The CathPCI Registry of the NCDR is a large, national registry that represents contemporary clinical practice in the community. Building on these strengths, our analysis provides current information on the way in which the entire diagnostic process ― including assessment of clinical factors, symptoms, and noninvasive testing ― functions in the referral of patients for diagnostic catheterization.
Our study has several limitations. We could not distinguish between patients who underwent resting electrocardiography, echocardiography, or CT and those who underwent stress testing, and we do not have any information regarding the undoubtedly large population of patients who were evaluated but did not undergo cardiac catheterization. In addition, the analysis of angiographic findings is limited by the fact that the assessment of coronary stenosis was made by the interpreting physician. Finally, the performance of the Framingham risk score may be underestimated because we imputed values for lipid levels and blood pressure.
In summary, in a large, national registry, only 38% of patients without known heart disease who underwent elective invasive angiography had obstructive coronary artery disease. Current strategies that are used to inform decisions regarding invasive angiography, including clinical assessment of risk and noninvasive testing, need to be improved substantially to increase the diagnostic yield of cardiac catheterization in routine clinical practice.

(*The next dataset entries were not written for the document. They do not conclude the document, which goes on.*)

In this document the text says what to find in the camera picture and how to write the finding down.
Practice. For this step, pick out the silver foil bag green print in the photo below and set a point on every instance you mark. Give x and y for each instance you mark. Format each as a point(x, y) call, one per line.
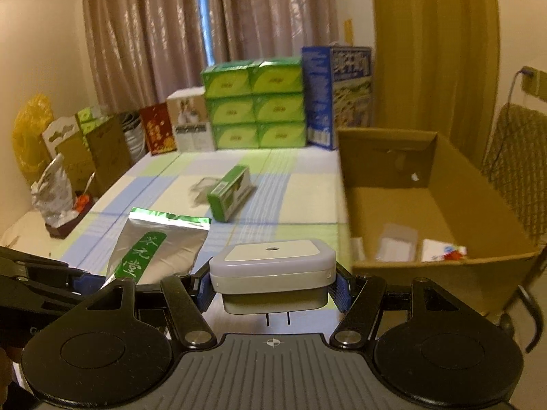
point(158, 247)

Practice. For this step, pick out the wall socket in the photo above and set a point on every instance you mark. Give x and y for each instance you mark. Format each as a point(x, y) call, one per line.
point(534, 79)

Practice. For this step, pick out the large cardboard box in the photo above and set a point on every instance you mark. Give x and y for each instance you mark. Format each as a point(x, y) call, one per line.
point(427, 282)

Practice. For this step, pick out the tall blue printed box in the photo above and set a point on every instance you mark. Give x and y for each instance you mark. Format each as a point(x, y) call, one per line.
point(329, 98)

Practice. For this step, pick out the beige curtain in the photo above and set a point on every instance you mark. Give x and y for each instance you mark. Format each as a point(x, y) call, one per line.
point(282, 13)
point(141, 38)

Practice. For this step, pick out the small red ornament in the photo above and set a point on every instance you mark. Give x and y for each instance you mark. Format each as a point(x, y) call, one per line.
point(82, 203)

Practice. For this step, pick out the white plug-in night light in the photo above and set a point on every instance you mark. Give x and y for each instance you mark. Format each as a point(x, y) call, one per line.
point(273, 273)

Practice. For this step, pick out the red gold printed box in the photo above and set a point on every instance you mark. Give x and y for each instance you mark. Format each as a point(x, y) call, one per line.
point(157, 130)

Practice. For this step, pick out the window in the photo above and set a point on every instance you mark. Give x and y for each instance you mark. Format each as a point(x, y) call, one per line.
point(204, 13)

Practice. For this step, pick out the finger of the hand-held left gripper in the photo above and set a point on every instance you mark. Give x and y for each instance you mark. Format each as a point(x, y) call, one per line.
point(38, 262)
point(87, 284)

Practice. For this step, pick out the white dog print box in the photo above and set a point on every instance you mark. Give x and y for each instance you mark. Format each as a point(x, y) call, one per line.
point(190, 119)

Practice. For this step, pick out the clear plastic bag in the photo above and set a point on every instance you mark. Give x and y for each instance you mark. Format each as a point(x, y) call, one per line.
point(201, 188)

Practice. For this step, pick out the crumpled silver foil bag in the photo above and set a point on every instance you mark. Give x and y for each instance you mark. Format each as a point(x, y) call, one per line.
point(53, 196)

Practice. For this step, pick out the brown carton green top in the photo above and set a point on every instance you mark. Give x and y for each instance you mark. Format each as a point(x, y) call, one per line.
point(107, 153)

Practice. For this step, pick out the plaid cloth covered desktop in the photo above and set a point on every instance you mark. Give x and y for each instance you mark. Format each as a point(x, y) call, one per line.
point(295, 205)

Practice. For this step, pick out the white printed paper pack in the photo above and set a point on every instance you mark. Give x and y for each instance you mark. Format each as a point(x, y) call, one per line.
point(442, 250)

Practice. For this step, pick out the yellow wooden wardrobe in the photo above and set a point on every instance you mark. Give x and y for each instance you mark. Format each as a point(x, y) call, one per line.
point(431, 51)

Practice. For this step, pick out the stack of green tissue packs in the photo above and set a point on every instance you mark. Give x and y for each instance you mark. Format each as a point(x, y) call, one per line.
point(256, 106)

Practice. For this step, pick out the white striped bag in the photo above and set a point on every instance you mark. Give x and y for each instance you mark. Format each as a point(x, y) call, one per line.
point(133, 136)

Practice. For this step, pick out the woven back chair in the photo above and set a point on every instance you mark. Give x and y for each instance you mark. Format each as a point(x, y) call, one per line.
point(517, 166)

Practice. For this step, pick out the dark wooden stand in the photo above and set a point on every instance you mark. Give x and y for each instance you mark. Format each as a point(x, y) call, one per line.
point(64, 226)

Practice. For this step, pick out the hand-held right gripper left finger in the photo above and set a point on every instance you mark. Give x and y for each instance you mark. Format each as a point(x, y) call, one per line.
point(206, 294)

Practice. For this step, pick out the green and white box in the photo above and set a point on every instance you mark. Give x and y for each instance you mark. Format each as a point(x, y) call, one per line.
point(230, 192)

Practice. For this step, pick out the yellow plastic bag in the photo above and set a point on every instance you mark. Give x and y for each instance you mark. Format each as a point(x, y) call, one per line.
point(30, 132)

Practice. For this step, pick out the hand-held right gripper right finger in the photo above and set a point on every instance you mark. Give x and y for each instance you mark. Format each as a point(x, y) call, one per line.
point(339, 291)

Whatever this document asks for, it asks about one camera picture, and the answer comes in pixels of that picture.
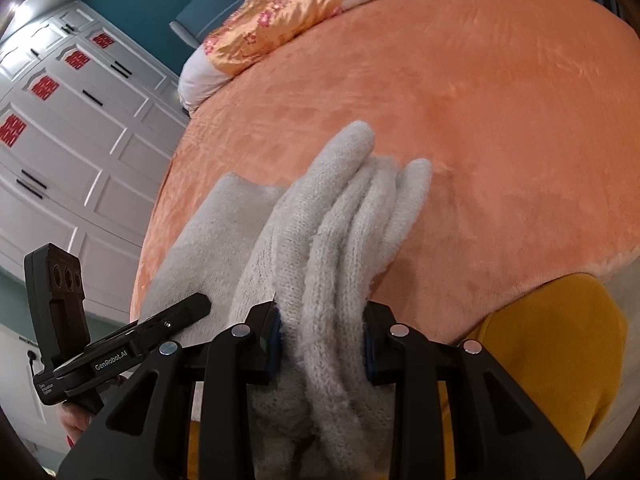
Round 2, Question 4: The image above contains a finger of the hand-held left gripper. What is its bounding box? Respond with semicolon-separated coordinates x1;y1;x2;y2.
133;293;212;345

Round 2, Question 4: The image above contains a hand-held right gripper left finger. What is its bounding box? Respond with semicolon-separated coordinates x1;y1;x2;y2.
57;302;281;480

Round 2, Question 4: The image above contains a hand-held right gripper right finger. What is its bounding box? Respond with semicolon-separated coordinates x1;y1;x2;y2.
362;305;586;480

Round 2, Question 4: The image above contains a white knit sweater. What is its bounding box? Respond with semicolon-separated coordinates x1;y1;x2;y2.
135;120;433;480

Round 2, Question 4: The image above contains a person's left hand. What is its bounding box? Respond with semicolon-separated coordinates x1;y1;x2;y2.
60;402;95;450

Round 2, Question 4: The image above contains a white panelled wardrobe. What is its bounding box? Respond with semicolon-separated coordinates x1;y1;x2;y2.
0;0;191;311

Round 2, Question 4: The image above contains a person's yellow clothing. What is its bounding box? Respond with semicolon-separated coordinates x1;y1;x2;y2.
185;272;629;480

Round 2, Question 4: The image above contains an orange plush blanket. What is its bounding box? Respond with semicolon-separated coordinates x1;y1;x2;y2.
130;0;640;346

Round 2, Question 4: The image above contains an orange satin pillow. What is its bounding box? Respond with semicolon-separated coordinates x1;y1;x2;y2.
202;0;361;73

Supported by unrestricted funding from the American College of Cardiology’s National Cardiovascular Data Registry CathPCI Registry.
Dr. Patel reports serving on the paid advisory board on Fabry’s disease for Genzyme; Dr. Peterson, receiving grant support from Bristol-Myers Squibb, Sanofi-Aventis, and Schering-Plough (now Merck); Dr. Brennan, receiving lecture fees from Daiichi-Sankyo; and Dr. Anderson, receiving consulting fees from Premier, lecture fees from Sanofi-Aventis and Bristol-Myers Squibb, and grant support from AstraZeneca.
No other potential conflict of interest relevant to this article was reported.